En parallèle se pose la question du traitement médiatique de cette actualité et plus particulièrement de la bataille des mots et des images. Entre instrumentalisation de notions comme "réfugié" ou "migrant" et analyses complotistes autour des photos chocs de ces gens fuyant la guerre et le chaos comment garder un esprit critique et un tant soit peu objectif ? C'est le propos d'une autre émission du Dessous des Cartes qui revenait en 2007 déjà sur "Une histoire du droit d'asile". C'est aussi la mise au point du  UNHCR qui souligne l'importance de comprendre qui sont les "migrants" et les "réfugiés" :

  • "La confusion entre les réfugiés et les migrants peut avoir des conséquences graves sur les vies et la sécurité des réfugiés. Interchanger les deux termes détourne l'attention de la protection juridique précise dont les réfugiés ont besoin. Cela peut saper le soutien de la population pour les réfugiés et l'institution de l'asile à un moment où, plus que jamais auparavant, les réfugiés ont besoin d'une telle protection. Nous devons traiter tous les êtres humains avec respect et dignité. De plus, nous devons nous assurer que les droits fondamentaux des migrants sont respectés. Par le fait même, nous devons également agir de façon juridiquement appropriée en ce qui concerne les réfugiés, en raison de leur situation particulière".

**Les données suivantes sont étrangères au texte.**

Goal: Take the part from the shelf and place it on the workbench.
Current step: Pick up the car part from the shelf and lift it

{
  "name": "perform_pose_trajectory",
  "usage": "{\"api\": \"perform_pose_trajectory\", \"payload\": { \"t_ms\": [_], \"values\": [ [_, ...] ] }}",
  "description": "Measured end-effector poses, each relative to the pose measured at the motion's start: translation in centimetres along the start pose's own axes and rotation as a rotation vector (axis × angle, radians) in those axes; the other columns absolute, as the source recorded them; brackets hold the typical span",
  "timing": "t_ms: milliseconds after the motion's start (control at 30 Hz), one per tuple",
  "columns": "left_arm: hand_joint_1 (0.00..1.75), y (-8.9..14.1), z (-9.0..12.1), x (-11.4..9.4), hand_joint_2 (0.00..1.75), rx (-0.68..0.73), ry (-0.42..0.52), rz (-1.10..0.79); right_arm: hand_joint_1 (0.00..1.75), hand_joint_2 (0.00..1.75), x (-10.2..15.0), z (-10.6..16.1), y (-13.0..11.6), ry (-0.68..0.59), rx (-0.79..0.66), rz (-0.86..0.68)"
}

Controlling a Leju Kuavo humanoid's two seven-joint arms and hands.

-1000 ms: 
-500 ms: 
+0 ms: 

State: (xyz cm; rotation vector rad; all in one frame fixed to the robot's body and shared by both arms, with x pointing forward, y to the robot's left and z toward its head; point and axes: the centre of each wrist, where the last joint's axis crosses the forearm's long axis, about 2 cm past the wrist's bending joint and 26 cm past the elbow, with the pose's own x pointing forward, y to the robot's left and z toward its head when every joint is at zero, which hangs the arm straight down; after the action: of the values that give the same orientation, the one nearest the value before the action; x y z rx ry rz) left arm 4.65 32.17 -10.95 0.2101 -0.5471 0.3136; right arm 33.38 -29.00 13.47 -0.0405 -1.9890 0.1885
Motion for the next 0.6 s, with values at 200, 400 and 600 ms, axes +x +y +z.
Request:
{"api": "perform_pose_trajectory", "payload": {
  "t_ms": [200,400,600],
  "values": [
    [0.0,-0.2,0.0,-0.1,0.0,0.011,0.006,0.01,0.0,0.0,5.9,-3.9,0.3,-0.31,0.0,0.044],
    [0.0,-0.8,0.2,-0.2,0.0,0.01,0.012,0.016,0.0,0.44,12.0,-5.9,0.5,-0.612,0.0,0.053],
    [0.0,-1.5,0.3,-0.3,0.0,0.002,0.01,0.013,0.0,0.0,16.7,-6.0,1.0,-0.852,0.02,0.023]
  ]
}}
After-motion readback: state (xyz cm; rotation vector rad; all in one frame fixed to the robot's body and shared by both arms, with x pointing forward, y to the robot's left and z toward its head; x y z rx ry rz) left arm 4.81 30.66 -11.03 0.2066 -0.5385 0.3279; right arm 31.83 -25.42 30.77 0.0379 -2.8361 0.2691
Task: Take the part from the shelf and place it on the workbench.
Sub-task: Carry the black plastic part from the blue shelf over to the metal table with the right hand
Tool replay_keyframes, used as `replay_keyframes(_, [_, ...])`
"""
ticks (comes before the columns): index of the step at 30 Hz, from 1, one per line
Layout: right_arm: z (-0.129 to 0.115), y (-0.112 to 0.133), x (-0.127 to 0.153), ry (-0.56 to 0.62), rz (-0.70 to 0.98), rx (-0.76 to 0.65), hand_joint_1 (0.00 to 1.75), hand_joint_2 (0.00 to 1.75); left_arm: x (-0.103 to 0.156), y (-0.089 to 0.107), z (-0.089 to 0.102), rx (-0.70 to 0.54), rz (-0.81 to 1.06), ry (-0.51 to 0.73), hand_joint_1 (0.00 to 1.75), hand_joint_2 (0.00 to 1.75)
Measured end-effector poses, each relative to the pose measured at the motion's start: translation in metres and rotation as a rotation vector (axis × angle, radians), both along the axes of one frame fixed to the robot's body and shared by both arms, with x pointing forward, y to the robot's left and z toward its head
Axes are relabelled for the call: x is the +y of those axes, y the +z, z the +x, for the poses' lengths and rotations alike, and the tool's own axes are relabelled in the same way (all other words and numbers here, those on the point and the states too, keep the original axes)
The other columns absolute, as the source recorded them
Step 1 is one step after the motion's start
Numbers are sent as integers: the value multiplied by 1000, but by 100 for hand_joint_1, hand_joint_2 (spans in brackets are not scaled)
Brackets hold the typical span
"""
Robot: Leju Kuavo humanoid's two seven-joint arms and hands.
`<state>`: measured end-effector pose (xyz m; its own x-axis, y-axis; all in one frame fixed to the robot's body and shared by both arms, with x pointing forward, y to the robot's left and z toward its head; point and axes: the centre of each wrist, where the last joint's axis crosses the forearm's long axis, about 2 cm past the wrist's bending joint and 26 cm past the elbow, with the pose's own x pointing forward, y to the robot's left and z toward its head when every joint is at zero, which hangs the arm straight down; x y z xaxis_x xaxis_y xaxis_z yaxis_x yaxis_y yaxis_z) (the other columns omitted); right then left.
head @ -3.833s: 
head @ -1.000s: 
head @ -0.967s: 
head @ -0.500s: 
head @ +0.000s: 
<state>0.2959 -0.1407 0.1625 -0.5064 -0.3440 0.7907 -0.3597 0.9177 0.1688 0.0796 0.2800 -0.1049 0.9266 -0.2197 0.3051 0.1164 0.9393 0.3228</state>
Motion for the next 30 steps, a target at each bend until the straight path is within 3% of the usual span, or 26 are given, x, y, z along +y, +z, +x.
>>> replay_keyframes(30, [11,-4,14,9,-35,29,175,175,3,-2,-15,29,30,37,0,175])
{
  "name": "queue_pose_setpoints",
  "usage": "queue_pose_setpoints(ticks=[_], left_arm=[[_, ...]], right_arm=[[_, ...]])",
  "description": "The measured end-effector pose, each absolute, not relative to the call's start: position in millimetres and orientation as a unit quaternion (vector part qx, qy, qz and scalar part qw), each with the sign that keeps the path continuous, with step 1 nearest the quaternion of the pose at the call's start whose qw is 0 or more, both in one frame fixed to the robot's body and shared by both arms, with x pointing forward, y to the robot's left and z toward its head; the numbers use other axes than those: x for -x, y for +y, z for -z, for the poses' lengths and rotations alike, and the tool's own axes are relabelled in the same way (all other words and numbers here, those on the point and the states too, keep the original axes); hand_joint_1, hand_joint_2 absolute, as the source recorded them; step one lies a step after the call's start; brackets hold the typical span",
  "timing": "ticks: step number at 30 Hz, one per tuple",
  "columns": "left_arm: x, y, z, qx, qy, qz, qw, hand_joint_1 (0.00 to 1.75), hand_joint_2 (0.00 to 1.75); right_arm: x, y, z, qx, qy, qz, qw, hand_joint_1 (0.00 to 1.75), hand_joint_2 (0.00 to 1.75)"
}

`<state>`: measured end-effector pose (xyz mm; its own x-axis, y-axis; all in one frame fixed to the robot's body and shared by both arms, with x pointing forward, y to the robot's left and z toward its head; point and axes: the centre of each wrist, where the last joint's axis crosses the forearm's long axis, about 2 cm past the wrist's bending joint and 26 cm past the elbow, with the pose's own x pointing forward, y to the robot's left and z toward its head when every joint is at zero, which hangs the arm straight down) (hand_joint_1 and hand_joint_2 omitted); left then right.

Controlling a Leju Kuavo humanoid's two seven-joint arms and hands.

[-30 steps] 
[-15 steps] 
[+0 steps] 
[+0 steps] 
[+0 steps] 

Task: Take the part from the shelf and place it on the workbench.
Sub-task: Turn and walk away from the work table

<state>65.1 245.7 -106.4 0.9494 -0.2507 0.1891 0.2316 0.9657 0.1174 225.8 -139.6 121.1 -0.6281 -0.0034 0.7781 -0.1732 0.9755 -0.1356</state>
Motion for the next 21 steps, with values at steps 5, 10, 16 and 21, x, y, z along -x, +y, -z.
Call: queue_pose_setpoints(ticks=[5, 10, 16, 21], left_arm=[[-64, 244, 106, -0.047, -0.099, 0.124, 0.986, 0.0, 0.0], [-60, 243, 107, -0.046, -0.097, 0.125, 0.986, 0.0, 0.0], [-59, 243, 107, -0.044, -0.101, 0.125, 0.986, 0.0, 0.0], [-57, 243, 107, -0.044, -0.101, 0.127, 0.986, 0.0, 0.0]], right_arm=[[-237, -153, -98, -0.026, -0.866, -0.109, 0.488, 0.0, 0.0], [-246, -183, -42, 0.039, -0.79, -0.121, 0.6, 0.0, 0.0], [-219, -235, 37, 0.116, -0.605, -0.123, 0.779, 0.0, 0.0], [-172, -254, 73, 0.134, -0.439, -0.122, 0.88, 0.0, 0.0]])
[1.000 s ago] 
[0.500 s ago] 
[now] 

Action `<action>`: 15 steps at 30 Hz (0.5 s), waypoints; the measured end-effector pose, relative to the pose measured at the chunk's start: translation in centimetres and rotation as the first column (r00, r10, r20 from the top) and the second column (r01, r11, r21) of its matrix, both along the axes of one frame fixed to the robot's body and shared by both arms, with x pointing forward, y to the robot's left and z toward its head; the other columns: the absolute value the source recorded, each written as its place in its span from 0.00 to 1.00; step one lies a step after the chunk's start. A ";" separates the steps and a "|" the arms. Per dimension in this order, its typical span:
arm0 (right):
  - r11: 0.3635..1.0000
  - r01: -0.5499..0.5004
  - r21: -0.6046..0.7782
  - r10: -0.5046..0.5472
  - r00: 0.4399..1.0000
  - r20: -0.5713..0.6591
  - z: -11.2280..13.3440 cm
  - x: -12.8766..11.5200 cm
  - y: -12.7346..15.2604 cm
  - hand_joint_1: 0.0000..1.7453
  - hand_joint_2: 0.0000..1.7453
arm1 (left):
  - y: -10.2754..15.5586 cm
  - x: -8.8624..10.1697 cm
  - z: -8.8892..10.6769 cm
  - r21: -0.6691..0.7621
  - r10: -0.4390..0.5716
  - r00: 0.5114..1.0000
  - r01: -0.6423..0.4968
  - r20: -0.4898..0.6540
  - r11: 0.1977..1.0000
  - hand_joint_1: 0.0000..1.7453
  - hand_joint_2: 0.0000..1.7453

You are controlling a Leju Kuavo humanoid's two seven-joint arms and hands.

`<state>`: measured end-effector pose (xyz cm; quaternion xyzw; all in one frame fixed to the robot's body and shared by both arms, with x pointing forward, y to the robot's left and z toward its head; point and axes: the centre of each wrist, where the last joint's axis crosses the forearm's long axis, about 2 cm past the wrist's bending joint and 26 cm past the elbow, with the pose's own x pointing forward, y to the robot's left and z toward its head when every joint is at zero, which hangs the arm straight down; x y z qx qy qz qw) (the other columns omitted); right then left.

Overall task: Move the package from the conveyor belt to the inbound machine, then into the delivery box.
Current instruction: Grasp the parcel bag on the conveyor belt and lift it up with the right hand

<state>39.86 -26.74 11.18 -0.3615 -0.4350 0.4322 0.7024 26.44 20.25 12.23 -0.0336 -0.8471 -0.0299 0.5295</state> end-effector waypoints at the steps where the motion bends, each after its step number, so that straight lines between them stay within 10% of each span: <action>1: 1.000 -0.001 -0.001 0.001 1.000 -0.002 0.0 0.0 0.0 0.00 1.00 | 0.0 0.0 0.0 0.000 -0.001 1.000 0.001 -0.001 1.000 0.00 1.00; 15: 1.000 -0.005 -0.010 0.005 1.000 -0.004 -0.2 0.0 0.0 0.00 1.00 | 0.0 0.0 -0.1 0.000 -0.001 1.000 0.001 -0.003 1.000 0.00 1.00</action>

A voir aussi la polémique née autour d'un dessin du dessinateur de presse Chaunu qui démontre une nouvelle fois l'importance d'éduquer au décryptage des dessins et photos dans un monde  connecté où le buzz prend le pas sur l'intelligence. C'est en substance l'analyse du philosophe Michel Onfray :

  • "Chacun connaît l’adage chinois : « Quand le sage montre la lune, l’idiot regarde le doigt ». Quand votre dessinateur Emmanuel Chaunu, qui est aussi mon ami, dessine l’enfant kurde échoué sur une plage turque avec pour texte : « Rentrée des classes », il faut comprendre que, pendant que nos enfants effectuent leur rentrée scolaire en paix, d’autres  sur la planète n’ont pas cette chance et que ce petit garçon mort, le visage enfoui dans le sable,  nous le rappelle tragiquement.

C’était un dessin de compassion pour l’enfant et d’ironie sur nous mêmes, nous qui nous prenons pour le centre du monde avec nos problèmes mesquins. 


Les idiots ont été légion qui ont crié à ce contre quoi on crie désormais sur les réseaux sociaux : racisme, lepénisme, xénophobie, beaufitude, etc. Menace de mort, insultes, invectives, l’habituelle panoplie.


Or dans une civilisation où le fou a autant le droit de donner son avis que le sage, sinon plus, la loi est faite par la majorité qui est moins constituée de sages que de fous.
Le normand Marcel Duchamp a dit un jour : « C’est le regardeur qui fait le tableau ». Il ouvrait ainsi grand la porte à l’art contemporain. Autant dire que si le regardeur est un sage, il verra sagement ce que le sage y a mis ; en revanche, si le regardeur est un sot, il regardera sottement et il verra bêtement la sottise qu’il y met.  


Un dessin de presse suppose toujours des prérequis : de l’intelligence, de l’humour, de la subtilité, de la culture, des références. Emmanuel Chaunu n’en manque jamais ; chez ses regardeurs tout ou partie de cela peut hélas faire défaut. 
Quand le sot ne voit dans le dessin que ce qu’il y met et que ce qu’il y met est aussi pauvre que lui, le dessin lui paraît pauvre. Est-ce la faute du dessin ? Oui dit le fou. Mais le sage sait bien que non".